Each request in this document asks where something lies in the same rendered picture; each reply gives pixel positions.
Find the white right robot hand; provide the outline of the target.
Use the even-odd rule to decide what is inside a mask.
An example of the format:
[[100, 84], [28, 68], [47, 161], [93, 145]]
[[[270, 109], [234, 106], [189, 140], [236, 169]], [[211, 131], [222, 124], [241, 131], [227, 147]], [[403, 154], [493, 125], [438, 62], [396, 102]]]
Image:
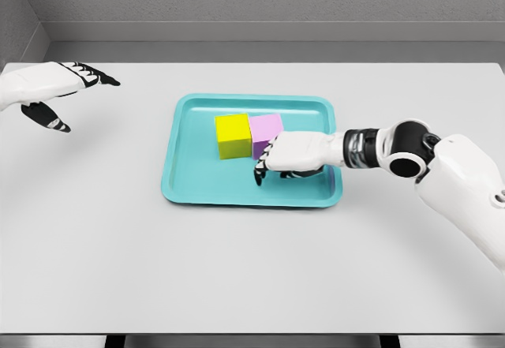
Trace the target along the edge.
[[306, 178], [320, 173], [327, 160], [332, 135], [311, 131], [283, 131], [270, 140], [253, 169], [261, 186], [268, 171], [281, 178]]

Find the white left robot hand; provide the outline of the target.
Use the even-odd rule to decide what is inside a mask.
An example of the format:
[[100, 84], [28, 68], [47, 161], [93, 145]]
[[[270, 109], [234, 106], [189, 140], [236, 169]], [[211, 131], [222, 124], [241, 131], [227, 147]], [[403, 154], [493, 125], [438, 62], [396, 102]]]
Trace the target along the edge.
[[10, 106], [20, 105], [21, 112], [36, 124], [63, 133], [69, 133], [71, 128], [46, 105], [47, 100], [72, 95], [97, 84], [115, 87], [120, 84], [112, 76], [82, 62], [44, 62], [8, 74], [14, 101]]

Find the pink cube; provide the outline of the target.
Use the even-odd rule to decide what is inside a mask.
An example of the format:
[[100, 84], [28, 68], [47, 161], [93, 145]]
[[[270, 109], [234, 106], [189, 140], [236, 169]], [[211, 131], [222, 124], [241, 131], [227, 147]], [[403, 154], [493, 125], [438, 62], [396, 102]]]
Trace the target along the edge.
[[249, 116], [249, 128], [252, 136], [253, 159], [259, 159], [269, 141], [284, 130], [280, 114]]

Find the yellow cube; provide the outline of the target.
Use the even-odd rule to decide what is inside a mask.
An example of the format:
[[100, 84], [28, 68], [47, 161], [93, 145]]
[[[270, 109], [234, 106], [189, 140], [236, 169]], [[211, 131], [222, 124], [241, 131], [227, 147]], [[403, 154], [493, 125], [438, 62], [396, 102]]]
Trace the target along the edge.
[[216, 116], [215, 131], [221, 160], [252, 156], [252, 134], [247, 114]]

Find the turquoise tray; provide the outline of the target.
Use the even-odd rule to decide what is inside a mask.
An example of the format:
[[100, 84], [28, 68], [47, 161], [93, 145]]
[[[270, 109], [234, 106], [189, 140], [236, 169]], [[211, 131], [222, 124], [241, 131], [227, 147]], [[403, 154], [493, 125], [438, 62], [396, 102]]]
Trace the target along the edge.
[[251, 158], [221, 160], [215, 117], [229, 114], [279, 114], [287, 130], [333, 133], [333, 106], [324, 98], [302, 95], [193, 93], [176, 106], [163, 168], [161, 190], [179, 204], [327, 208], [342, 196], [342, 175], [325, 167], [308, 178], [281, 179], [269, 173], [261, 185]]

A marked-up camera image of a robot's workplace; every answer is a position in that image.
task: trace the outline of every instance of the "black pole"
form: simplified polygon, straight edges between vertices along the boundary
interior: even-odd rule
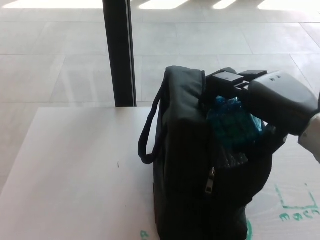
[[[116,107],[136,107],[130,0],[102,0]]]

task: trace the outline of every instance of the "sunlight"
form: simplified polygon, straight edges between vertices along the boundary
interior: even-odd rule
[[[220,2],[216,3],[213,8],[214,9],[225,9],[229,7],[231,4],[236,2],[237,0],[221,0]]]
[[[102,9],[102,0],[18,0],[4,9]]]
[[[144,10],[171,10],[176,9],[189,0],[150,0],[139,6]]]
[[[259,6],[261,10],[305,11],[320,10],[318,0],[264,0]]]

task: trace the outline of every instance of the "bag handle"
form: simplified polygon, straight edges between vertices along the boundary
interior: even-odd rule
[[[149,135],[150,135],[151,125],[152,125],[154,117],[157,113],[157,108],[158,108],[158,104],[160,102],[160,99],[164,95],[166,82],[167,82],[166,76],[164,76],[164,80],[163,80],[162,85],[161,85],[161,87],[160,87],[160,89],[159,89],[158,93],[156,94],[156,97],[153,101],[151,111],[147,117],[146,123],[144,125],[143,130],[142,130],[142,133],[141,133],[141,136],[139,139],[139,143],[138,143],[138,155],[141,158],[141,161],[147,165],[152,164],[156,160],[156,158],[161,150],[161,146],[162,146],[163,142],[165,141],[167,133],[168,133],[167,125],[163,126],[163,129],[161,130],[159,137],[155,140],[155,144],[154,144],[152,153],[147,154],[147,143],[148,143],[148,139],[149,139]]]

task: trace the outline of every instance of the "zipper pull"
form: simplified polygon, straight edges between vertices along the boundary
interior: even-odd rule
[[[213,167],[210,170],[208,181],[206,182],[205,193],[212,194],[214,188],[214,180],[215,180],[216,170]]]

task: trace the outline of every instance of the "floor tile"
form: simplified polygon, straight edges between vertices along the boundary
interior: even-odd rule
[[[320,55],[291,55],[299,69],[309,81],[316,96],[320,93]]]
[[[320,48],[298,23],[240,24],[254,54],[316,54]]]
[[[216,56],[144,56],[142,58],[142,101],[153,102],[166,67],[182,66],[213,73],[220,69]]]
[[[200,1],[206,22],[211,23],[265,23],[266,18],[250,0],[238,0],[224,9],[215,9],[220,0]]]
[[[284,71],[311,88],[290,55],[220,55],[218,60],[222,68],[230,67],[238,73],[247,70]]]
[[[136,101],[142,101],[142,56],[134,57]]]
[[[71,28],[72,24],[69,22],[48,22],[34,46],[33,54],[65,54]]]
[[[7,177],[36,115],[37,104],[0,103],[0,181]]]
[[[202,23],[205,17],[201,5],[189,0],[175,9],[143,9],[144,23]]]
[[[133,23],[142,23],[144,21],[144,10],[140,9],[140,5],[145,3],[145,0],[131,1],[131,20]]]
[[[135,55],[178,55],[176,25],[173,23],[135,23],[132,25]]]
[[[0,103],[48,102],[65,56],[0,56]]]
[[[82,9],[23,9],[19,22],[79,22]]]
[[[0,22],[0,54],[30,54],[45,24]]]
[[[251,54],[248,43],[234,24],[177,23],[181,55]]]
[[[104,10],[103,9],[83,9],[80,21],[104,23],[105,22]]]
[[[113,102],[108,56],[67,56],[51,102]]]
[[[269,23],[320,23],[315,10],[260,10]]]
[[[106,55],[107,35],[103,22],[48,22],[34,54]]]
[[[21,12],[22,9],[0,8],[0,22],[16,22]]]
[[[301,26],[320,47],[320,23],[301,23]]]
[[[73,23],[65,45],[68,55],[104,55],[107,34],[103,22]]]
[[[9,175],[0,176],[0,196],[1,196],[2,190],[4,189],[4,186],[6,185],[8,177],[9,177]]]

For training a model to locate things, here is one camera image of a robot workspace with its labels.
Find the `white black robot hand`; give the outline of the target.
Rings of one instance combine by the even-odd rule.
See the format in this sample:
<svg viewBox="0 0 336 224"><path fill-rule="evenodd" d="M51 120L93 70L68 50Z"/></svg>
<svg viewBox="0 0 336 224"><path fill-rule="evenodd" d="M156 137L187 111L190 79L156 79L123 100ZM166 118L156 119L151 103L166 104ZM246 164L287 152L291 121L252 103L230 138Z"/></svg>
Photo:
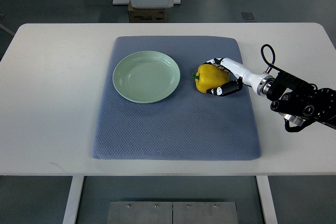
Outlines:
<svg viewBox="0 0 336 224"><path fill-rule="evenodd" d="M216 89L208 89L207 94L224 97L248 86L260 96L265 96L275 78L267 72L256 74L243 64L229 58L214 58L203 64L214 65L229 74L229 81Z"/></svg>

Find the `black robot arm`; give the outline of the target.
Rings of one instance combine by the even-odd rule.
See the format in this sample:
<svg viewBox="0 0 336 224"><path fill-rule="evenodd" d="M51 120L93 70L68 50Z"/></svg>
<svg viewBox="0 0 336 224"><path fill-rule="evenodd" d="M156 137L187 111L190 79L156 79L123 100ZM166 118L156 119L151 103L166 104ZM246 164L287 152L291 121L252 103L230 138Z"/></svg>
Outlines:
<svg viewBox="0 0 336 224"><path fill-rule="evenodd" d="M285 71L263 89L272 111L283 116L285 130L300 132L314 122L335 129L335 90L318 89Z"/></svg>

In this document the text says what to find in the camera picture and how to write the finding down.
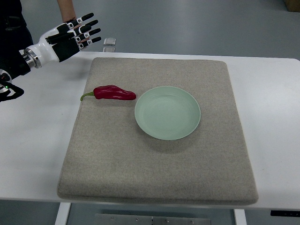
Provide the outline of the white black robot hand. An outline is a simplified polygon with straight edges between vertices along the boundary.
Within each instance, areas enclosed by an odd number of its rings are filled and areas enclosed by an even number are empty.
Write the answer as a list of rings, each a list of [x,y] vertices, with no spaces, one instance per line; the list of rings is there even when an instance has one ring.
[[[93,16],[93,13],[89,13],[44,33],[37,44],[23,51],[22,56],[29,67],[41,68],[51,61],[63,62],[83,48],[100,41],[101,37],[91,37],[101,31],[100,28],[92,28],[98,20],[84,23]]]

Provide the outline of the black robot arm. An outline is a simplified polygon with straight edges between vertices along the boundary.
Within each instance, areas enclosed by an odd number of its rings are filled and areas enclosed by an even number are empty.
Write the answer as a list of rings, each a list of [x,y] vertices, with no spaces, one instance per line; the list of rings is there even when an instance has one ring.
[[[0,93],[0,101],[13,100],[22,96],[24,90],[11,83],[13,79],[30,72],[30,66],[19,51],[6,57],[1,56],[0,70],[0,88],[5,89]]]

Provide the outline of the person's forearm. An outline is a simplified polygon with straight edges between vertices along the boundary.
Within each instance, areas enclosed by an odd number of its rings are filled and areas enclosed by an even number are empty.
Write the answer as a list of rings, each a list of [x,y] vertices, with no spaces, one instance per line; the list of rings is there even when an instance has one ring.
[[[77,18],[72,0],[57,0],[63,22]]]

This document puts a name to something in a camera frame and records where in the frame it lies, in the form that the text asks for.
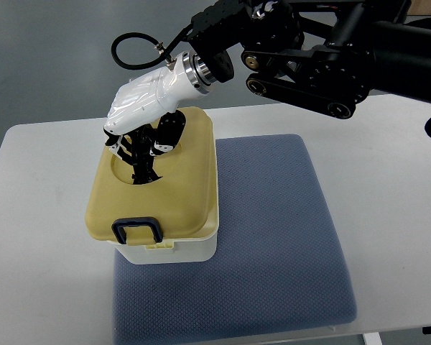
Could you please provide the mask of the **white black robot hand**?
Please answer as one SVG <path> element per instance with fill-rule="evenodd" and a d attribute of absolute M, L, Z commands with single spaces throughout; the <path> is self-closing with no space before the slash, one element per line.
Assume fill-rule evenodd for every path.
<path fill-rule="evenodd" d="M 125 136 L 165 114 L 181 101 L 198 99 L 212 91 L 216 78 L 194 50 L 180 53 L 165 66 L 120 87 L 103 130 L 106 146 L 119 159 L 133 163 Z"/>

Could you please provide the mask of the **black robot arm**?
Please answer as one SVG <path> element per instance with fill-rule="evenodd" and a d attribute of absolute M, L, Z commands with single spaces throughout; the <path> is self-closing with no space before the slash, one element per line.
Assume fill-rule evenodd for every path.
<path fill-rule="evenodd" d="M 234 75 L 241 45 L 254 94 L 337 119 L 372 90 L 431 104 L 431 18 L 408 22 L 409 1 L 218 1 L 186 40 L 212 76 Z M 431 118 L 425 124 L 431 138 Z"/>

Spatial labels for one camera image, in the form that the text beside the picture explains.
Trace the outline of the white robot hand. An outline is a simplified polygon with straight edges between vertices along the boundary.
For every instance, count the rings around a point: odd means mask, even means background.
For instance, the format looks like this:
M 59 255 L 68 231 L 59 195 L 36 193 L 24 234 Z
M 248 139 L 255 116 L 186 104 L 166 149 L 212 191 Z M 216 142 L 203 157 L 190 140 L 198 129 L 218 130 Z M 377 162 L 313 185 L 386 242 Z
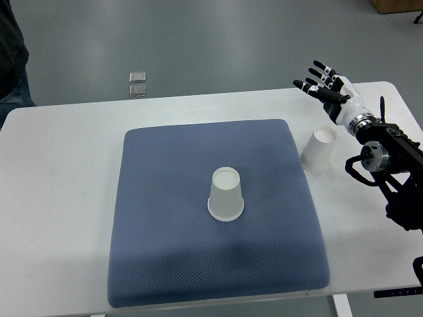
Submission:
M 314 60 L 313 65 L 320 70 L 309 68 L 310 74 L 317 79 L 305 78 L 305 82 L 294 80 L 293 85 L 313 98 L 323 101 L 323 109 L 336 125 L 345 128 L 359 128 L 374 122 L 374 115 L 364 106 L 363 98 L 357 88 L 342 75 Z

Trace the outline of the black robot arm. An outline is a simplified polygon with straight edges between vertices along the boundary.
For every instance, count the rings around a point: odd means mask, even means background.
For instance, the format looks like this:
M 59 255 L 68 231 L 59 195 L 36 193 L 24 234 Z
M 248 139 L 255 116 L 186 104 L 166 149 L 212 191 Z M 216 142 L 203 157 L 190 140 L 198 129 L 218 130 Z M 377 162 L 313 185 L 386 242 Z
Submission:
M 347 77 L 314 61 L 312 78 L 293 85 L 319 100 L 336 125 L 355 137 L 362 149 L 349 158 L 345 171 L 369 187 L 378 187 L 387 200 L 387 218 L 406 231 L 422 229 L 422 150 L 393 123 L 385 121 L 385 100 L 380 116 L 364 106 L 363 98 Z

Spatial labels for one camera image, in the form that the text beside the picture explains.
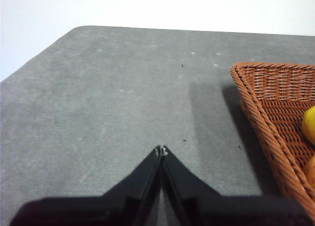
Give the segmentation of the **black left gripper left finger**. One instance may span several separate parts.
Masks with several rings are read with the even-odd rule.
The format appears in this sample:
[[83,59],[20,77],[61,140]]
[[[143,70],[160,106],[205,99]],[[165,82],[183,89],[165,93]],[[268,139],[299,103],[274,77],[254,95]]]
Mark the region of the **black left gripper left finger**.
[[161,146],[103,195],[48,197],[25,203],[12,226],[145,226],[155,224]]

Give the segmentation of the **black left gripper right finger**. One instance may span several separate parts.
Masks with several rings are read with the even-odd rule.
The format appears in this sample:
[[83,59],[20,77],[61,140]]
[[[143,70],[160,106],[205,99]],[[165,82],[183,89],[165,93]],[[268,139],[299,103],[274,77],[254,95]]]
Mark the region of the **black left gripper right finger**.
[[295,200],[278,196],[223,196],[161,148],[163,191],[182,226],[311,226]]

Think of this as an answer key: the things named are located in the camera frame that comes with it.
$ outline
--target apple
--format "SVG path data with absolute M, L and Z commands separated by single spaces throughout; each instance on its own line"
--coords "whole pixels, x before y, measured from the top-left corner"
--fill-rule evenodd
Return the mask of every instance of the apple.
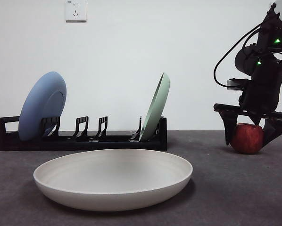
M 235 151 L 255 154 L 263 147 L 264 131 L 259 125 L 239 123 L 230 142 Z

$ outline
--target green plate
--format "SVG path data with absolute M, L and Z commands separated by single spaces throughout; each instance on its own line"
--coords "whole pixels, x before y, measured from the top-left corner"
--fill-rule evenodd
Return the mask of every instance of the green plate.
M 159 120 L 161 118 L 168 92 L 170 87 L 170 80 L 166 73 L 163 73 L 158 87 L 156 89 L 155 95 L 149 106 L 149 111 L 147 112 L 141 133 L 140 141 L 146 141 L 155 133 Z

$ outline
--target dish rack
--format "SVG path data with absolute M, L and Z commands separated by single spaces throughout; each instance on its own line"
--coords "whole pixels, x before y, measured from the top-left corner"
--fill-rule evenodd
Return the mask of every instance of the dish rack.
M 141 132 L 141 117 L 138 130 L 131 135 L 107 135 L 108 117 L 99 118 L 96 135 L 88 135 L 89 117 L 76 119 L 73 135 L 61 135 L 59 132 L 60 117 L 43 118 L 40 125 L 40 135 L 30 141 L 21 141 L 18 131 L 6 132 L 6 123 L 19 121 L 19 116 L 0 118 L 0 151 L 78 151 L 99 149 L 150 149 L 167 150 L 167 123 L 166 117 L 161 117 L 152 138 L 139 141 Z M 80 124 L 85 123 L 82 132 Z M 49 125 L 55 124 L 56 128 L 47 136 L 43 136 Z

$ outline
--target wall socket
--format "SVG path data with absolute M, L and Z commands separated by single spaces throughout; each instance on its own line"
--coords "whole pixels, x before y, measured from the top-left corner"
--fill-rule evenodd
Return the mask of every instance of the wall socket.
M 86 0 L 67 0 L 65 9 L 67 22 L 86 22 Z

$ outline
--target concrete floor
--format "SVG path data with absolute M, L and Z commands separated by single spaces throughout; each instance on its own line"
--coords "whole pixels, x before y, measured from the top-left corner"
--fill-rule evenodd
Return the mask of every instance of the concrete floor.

### Goal of the exercise
Instructions for the copy: start at the first entry, stop after the line containing "Find the white left", keep every line exact, and drop the pictures.

### Result
Each request in this document asks where something lies in the same rendered picture; each reply gives pixel positions.
Find the white right robot hand; provide the outline of the target.
Use the even-odd rule to decide what is inside a mask.
An example of the format:
[[100, 84], [28, 68], [47, 161], [93, 145]]
[[[270, 109], [234, 106], [189, 140], [236, 169]], [[211, 131], [222, 124], [241, 131], [227, 147]], [[403, 154], [493, 125], [438, 62], [396, 102]]]
Image:
Trace the target along the edge.
[[306, 178], [320, 173], [327, 160], [332, 135], [311, 131], [283, 131], [270, 140], [253, 169], [261, 186], [268, 171], [281, 178]]

Find the white left robot hand; provide the outline of the target.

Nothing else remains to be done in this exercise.